Another question that arises after the implementation of artificial intelligence systems in business processes and is directly related to things that we discussed above: "From whom and on whom should the system learn?". In the first stages after implementation, the answer is obvious-it is the history of the organization’s work for a year or two or three before implementation. Next —are the best employees. But if the system of recommendations has been working for two or three years, the following situation arises:

  1. the system has gone through several iterations of training and recommendations have become " smarter»;
  2. it becomes more difficult for employees to generate "best practices" ;
  3. the level of agreement with the system's recommendations is growing, i.e. employees are increasingly agreeing with the AI and confirming that the system's advice is " good»;
  4. the level of emotional distrust in the system on the part of employees has decreased.

At this stage, there is a fairly well — known situation in the statistics-the sample displacement. New data for training is no longer available. The system is closed in itself and could potentially miss out on new opportunities. The usual method is to allocate a certain proportion of activities in which employees have to go against the system. But as you learn the system, you see that it is increasingly difficult for ordinary employees to formulate and implement new successful practices. Therefore, in this case, it was recommended to create special teams of employees who are experts in the process and at the same time capable of finding new opportunities.

WHY INTRODUCTION OF ARTIFICIAL INTELLIGENCE IS INEVITABLE? WHAT TO DO EMPLOYEES?

Another important thing that creates difficulties in the implementation of artificial intelligence is that employees see it as a competitor, and not without reason. Any automation leads to the fact that the recommendation system works better over time than employees, which saves the company money, but creates a risk for certain groups of employees.
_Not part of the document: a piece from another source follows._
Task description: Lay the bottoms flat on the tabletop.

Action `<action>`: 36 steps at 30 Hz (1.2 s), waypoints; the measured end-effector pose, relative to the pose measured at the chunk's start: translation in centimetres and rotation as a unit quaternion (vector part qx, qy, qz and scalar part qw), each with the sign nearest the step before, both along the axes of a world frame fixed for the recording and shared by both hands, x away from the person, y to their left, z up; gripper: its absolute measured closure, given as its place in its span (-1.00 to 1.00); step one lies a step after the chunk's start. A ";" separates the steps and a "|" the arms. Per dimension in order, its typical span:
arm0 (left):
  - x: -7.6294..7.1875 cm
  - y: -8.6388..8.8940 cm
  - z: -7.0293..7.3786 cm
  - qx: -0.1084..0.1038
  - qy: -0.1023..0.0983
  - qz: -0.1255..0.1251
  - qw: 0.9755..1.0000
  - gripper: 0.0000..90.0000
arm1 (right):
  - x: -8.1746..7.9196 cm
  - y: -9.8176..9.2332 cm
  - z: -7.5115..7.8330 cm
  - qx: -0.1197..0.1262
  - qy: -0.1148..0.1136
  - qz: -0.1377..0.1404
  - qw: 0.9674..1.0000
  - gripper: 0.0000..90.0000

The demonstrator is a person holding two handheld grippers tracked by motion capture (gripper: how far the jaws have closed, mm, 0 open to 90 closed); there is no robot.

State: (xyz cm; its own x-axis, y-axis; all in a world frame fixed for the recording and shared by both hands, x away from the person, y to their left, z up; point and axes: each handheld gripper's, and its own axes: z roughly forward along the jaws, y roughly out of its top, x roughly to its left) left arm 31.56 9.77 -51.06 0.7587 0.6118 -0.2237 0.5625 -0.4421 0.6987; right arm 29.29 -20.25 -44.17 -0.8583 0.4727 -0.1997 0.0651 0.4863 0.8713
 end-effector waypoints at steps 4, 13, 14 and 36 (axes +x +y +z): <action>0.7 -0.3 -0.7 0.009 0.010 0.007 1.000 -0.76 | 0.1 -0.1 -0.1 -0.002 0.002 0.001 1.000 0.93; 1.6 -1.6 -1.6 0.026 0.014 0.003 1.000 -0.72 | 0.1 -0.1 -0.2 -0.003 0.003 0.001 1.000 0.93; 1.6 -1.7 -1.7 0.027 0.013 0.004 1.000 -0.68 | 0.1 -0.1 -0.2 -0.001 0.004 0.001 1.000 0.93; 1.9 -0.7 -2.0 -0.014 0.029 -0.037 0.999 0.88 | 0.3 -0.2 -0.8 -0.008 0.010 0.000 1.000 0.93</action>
Sooner or later, they will need to enrich their knowledge with the ability to work with artificial intelligence, and the labor market itself will also be transformed: those who can be easily replaced will leave, but new personnel will be needed who will work with the latest technologies, engage in their implementation, training, support. This is already happening: not so long ago, German Gref said that Sberbank ceases to hire lawyers who do not have an understanding of the principles of working with the neural network. And this is just one particular example of the profession.

Why is this happening? The answer is banal-economy. The introduction of such systems is beneficial to employers. For example, according to WEF data, four years ago, three of Detroit's largest companies and three of Silicon valley's largest companies had comparable revenues, but the latter employed 10 times fewer employees. It is easy to guess which way the business will develop. Even now, in banks according to our data, the majority of decisions in the framework of credit agreements are made with the help of artificial intelligence recommendations. Credit institutions more often give risk management to machines that process a lot of documents, determine the solvency of the client, the risk of bankruptcy, late payments, as well as fraud risks.

By 2030, according to PwC, artificial intelligence will provide 14% growth in global GDP, which is about 15.7 trillion dollars, that is, It will become an integral part of the economy, and we all need to take this into account now. The winner is the one who will join the game earlier and accumulate internal experience of employees’ work in conjunction with AI.

Most likely, in competition with the ubiquitous artificial intelligence, and this, as we already understand, is a matter of time, there will be a number of factors influencing further success: the winner will be the one who will keep the expert group capable of generating new solutions for him, who will be able to digitize a greater number of events, build the most complete data showcase, who will be able to form the strongest team of specialists.